Collection entries
::::::
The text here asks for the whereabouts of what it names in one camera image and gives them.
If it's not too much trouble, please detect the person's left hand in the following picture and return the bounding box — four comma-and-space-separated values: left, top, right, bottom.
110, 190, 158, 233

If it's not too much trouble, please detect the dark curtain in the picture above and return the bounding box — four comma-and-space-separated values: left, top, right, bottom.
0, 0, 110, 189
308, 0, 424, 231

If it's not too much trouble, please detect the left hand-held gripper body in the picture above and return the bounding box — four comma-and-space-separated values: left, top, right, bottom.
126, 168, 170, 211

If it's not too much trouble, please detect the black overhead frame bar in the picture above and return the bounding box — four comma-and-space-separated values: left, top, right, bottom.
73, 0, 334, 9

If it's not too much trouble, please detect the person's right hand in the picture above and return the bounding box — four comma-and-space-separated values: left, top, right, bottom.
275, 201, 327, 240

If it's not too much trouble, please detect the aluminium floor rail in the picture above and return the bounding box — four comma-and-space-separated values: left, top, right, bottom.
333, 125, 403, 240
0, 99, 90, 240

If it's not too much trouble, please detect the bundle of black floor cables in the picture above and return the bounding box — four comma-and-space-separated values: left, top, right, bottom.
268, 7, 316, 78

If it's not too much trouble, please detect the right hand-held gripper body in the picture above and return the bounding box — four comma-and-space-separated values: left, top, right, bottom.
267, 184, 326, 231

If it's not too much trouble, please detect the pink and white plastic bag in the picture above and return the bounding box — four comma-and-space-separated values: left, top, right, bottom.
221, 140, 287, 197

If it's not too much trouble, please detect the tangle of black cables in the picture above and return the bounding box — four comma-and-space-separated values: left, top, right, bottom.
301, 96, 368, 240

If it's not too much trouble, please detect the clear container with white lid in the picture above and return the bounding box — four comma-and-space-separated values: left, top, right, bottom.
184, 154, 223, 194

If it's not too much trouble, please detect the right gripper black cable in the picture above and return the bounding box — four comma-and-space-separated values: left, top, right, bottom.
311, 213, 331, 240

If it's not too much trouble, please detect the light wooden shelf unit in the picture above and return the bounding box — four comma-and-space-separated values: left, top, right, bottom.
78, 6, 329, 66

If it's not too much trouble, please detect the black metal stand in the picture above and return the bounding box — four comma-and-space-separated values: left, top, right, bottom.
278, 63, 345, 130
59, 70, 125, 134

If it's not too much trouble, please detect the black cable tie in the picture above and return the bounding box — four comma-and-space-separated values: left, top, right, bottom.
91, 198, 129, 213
::::::
(Your goal) Make an exact copy of all the data.

(Answer space)
The text here asks for the whereabouts of what it names in one camera image and gives them.
If it's not too much trouble, please detect the person's left hand in the following picture and return the bounding box — four comma-and-space-separated values: left, top, right, bottom.
110, 190, 158, 233

If it's not too much trouble, please detect the dark curtain in the picture above and return the bounding box — four comma-and-space-separated values: left, top, right, bottom.
0, 0, 110, 189
308, 0, 424, 231

If it's not too much trouble, please detect the left hand-held gripper body in the picture above and return the bounding box — four comma-and-space-separated values: left, top, right, bottom.
126, 168, 170, 211

If it's not too much trouble, please detect the black overhead frame bar in the picture above and return the bounding box — four comma-and-space-separated values: left, top, right, bottom.
73, 0, 334, 9

If it's not too much trouble, please detect the person's right hand in the picture above and return the bounding box — four comma-and-space-separated values: left, top, right, bottom.
275, 201, 327, 240

If it's not too much trouble, please detect the aluminium floor rail in the picture above and return the bounding box — four comma-and-space-separated values: left, top, right, bottom.
333, 125, 403, 240
0, 99, 90, 240

If it's not too much trouble, please detect the bundle of black floor cables in the picture above and return the bounding box — four comma-and-space-separated values: left, top, right, bottom.
268, 7, 316, 78

If it's not too much trouble, please detect the right hand-held gripper body in the picture above and return the bounding box — four comma-and-space-separated values: left, top, right, bottom.
267, 184, 326, 231

If it's not too much trouble, please detect the pink and white plastic bag in the picture above and return the bounding box — four comma-and-space-separated values: left, top, right, bottom.
221, 140, 287, 197

If it's not too much trouble, please detect the tangle of black cables in the picture above and return the bounding box — four comma-and-space-separated values: left, top, right, bottom.
301, 96, 368, 240

If it's not too much trouble, please detect the clear container with white lid in the picture above and return the bounding box — four comma-and-space-separated values: left, top, right, bottom.
184, 154, 223, 194

If it's not too much trouble, please detect the right gripper black cable in the picture above and return the bounding box — four comma-and-space-separated values: left, top, right, bottom.
311, 213, 331, 240

If it's not too much trouble, please detect the light wooden shelf unit in the picture above and return the bounding box — four comma-and-space-separated values: left, top, right, bottom.
78, 6, 329, 66

If it's not too much trouble, please detect the black metal stand in the picture above and return the bounding box — four comma-and-space-separated values: left, top, right, bottom.
278, 63, 345, 130
59, 70, 125, 134

If it's not too much trouble, please detect the black cable tie in the picture above and return the bounding box — four comma-and-space-separated values: left, top, right, bottom.
91, 198, 129, 213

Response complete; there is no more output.